DATA EXCERPT
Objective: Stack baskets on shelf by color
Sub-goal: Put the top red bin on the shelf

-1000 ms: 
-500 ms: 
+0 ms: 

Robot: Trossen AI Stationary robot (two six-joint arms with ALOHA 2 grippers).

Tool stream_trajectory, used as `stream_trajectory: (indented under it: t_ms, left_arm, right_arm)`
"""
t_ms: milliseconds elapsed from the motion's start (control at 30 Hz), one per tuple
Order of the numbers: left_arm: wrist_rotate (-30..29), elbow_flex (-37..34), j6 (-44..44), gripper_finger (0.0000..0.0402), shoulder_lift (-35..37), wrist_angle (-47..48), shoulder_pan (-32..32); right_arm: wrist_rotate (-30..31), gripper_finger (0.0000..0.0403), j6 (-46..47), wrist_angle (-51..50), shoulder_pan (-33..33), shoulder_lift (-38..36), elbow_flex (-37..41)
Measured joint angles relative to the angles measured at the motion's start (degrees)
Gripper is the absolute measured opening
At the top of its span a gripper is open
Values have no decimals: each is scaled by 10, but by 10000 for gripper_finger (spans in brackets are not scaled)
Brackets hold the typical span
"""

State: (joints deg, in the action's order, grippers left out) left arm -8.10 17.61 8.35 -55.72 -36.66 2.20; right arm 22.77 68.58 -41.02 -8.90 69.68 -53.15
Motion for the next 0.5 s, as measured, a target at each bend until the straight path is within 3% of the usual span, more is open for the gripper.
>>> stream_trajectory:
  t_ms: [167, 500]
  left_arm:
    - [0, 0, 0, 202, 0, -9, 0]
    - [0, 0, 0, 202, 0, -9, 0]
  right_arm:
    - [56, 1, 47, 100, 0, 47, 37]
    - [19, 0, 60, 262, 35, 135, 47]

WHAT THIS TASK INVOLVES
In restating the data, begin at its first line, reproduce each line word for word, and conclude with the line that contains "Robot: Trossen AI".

RESULT OF THE EXERCISE
Objective: Stack baskets on shelf by color
Sub-goal: Put the top red bin on the shelf

-1000 ms: 
-500 ms: 
+0 ms: 

Robot: Trossen AI Stationary robot (two six-joint arms with ALOHA 2 grippers).

That completes the response to the exercise.